→ **DIRECTIONS**: Return all of the data exactly as written, without the pictures.

DATA FOR ANALYSIS START

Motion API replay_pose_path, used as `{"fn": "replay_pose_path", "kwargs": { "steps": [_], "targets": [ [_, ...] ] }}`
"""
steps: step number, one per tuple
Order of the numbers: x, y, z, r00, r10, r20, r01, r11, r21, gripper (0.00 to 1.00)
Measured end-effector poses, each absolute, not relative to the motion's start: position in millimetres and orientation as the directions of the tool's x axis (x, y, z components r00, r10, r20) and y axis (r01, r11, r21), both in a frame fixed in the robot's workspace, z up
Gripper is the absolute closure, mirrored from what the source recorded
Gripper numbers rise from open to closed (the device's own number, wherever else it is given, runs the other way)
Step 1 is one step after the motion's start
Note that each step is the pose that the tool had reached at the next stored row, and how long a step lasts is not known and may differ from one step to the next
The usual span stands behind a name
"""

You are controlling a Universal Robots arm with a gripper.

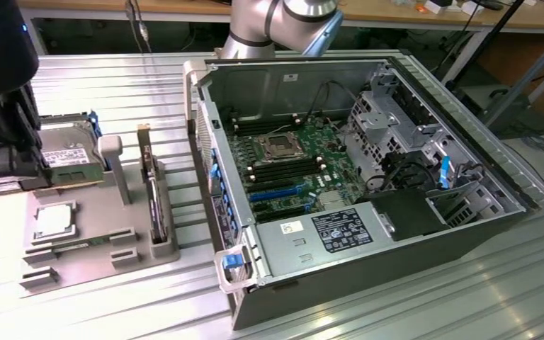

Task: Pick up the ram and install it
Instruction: 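Pick up the ram and move it above insertion slot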

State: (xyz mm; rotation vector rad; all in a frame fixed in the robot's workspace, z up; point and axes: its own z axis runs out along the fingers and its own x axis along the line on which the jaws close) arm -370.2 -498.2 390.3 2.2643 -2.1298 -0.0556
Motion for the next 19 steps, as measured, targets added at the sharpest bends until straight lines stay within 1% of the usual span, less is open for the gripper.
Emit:
{"fn": "replay_pose_path", "kwargs": {
  "steps": [2, 12, 19],
  "targets": [
    [-369.1, -498.1, 390.3, 0.061, -0.998, -0.003, -0.997, -0.061, 0.048, 0.85],
    [-311.9, -497.0, 389.7, 0.061, -0.998, -0.003, -0.997, -0.061, 0.05, 0.85],
    [-285.7, -475.6, 387.0, 0.061, -0.998, -0.004, -0.997, -0.061, 0.049, 0.85]
  ]
}}
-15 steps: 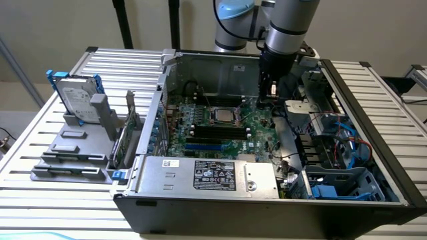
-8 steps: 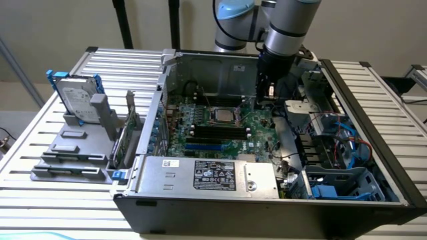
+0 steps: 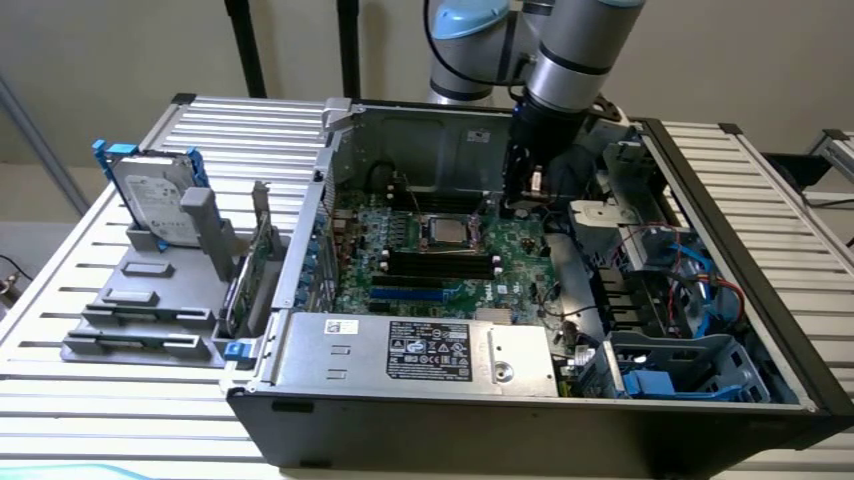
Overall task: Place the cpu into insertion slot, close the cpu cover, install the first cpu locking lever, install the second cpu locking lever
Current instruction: 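Close the cpu cover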
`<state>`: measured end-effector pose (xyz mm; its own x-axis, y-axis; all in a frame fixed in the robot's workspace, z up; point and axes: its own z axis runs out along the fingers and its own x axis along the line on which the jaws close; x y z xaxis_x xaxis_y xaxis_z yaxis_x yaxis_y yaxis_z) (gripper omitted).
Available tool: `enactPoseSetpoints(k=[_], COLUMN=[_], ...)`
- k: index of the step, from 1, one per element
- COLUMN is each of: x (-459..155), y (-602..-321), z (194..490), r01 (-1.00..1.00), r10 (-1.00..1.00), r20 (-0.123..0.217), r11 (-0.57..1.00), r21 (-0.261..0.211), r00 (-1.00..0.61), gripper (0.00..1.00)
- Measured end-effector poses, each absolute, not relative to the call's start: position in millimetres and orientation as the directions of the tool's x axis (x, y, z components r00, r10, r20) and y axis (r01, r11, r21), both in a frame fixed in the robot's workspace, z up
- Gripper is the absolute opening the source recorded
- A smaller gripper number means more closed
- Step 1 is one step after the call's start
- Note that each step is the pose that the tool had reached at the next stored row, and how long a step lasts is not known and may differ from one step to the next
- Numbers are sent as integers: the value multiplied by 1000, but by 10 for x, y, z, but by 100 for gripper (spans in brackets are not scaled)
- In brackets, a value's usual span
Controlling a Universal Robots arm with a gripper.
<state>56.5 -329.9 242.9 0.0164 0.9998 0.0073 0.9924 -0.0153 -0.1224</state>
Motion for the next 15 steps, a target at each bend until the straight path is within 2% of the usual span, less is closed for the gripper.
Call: enactPoseSetpoints(k=[15], x=[413], y=[-3311], z=[2421], r01=[979], r10=[1000], r20=[13], r11=[5], r21=[-203], r00=[-2], gripper=[11])
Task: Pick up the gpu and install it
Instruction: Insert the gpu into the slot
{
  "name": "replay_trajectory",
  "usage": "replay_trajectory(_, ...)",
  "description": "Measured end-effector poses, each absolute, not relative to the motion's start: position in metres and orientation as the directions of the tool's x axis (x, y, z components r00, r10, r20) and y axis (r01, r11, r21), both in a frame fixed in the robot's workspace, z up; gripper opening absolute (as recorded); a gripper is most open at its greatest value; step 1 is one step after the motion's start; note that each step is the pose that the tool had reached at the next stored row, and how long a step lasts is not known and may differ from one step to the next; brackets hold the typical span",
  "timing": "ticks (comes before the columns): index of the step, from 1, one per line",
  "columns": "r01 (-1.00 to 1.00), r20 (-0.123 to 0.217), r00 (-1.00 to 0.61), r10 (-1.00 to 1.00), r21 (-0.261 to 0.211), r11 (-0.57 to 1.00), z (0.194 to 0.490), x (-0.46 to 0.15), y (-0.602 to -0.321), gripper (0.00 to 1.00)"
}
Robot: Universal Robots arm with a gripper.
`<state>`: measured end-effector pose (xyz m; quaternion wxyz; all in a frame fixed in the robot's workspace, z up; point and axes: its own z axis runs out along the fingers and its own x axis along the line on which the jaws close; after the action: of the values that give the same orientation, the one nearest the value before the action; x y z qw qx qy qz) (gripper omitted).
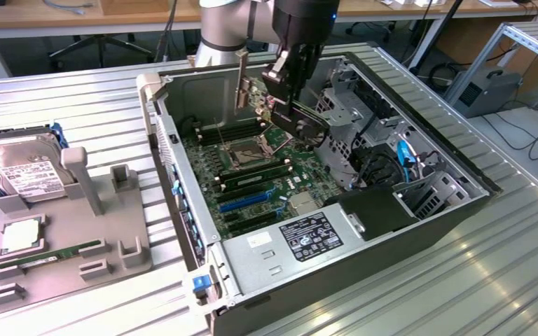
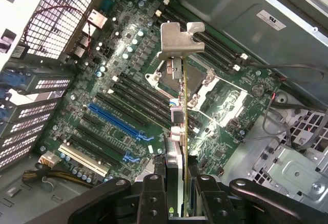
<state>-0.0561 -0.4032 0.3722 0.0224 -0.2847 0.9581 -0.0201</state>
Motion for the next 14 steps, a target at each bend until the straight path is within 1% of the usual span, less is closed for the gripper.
replay_trajectory(14, -0.564, -0.031, -0.824, -0.566, -0.052, 0.824, 0.3722, -0.0561, -0.4032, 0.27)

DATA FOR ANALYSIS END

→ **FINISHED EXERCISE**:
Motion API replay_pose_path, used as `{"fn": "replay_pose_path", "kwargs": { "steps": [_], "targets": [ [_, ...] ] }}`
"""
steps: step number, one per tuple
Order of the numbers: x, y, z, r00, r10, r20, r01, r11, r21, gripper (0.00 to 1.00)
Measured end-effector poses, each absolute, not relative to the motion's start: position in millimetres and orientation as the directions of the tool's x axis (x, y, z components r00, r10, r20) and y axis (r01, r11, r21), both in a frame fixed in the robot's workspace, z up
Gripper is the absolute closure, mirrored from what the source recorded
Gripper numbers rise from open to closed (the device's own number, wherever else it is given, runs the other way)
Step 1 is one step after the motion's start
Note that each step is the pose that the tool had reached at the next stored row, and how long a step lasts is not known and may differ from one step to the next
The usual span stands behind a name
"""

You are controlling a Universal Robots arm with a gripper.


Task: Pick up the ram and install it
Instruction: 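Pick up the ram and move it above insertion slot
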
State: (xyz mm; rotation vector rad; all in a frame fixed in the robot's workspace, z up; point and axes: its own z axis runs out along the fingers and its own x axis along the line on which the jaws close) arm -370.2 -498.2 390.3 2.2643 -2.1298 -0.0556
Motion for the next 19 steps, as measured, targets added at the sharpest bends until straight lines stay within 1% of the usual span, less is open for the gripper.
Emit:
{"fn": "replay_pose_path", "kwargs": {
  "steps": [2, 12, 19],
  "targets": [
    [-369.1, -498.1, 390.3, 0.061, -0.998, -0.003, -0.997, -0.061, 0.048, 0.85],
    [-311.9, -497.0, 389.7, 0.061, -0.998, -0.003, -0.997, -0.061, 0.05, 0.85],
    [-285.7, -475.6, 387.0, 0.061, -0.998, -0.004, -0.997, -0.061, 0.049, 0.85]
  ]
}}
-15 steps: 
-8 steps: 
+0 steps: 
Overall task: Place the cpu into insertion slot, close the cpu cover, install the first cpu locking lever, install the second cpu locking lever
Current instruction: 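Close the cpu cover
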`<state>`: measured end-effector pose (xyz mm; its own x-axis, y-axis; all in a frame fixed in the robot's workspace, z up; point and axes: its own z axis runs out along the fingers and its own x axis along the line on which the jaws close; x y z xaxis_x xaxis_y xaxis_z yaxis_x yaxis_y yaxis_z) (gripper omitted).
Available tool: `enactPoseSetpoints(k=[_], COLUMN=[_], ...)`
- k: index of the step, from 1, one per element
- COLUMN is each of: x (-459..155), y (-602..-321), z (194..490), r01 (-1.00..1.00), r10 (-1.00..1.00), r20 (-0.123..0.217), r11 (-0.57..1.00), r21 (-0.261..0.211), r00 (-1.00..0.61), gripper (0.00..1.00)
- Measured end-effector poses, each absolute, not relative to the call's start: position in millimetres and orientation as the directions of the tool's x axis (x, y, z components r00, r10, r20) and y axis (r01, r11, r21), both in a frame fixed in the robot's workspace, z up
- Gripper is the absolute opening the source recorded
- A smaller gripper number means more closed
- Step 1 is one step after the call's start
- Note that each step is the pose that the tool had reached at the next stored row, and how long a step lasts is not known and may differ from one step to the next
- Numbers are sent as integers: the value multiplied by 1000, but by 10 for x, y, z, but by 100 for gripper (spans in brackets are not scaled)
- In brackets, a value's usual span
Controlling a Universal Robots arm with a gripper.
<state>56.5 -329.9 242.9 0.0164 0.9998 0.0073 0.9924 -0.0153 -0.1224</state>
Motion for the next 15 steps, a target at each bend until the straight path is within 2% of the usual span, less is closed for the gripper.
Call: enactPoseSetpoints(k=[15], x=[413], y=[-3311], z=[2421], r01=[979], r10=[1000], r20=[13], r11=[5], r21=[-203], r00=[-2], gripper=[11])
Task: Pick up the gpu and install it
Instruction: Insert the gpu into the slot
{
  "name": "replay_trajectory",
  "usage": "replay_trajectory(_, ...)",
  "description": "Measured end-effector poses, each absolute, not relative to the motion's start: position in metres and orientation as the directions of the tool's x axis (x, y, z components r00, r10, r20) and y axis (r01, r11, r21), both in a frame fixed in the robot's workspace, z up; gripper opening absolute (as recorded); a gripper is most open at its greatest value; step 1 is one step after the motion's start; note that each step is the pose that the tool had reached at the next stored row, and how long a step lasts is not known and may differ from one step to the next; brackets hold the typical span",
  "timing": "ticks (comes before the columns): index of the step, from 1, one per line",
  "columns": "r01 (-1.00 to 1.00), r20 (-0.123 to 0.217), r00 (-1.00 to 0.61), r10 (-1.00 to 1.00), r21 (-0.261 to 0.211), r11 (-0.57 to 1.00), z (0.194 to 0.490), x (-0.46 to 0.15), y (-0.602 to -0.321), gripper (0.00 to 1.00)"
}
Robot: Universal Robots arm with a gripper.
`<state>`: measured end-effector pose (xyz m; quaternion wxyz; all in a frame fixed in the robot's workspace, z up; point and axes: its own z axis runs out along the fingers and its own x axis along the line on which the jaws close; after the action: of the values that give the same orientation, the one nearest the value before the action; x y z qw qx qy qz) (gripper omitted).
<state>-0.0561 -0.4032 0.3722 0.0224 -0.2847 0.9581 -0.0201</state>
Motion for the next 14 steps, a target at each bend until the straight path is within 1% of the usual span, less is closed for the gripper.
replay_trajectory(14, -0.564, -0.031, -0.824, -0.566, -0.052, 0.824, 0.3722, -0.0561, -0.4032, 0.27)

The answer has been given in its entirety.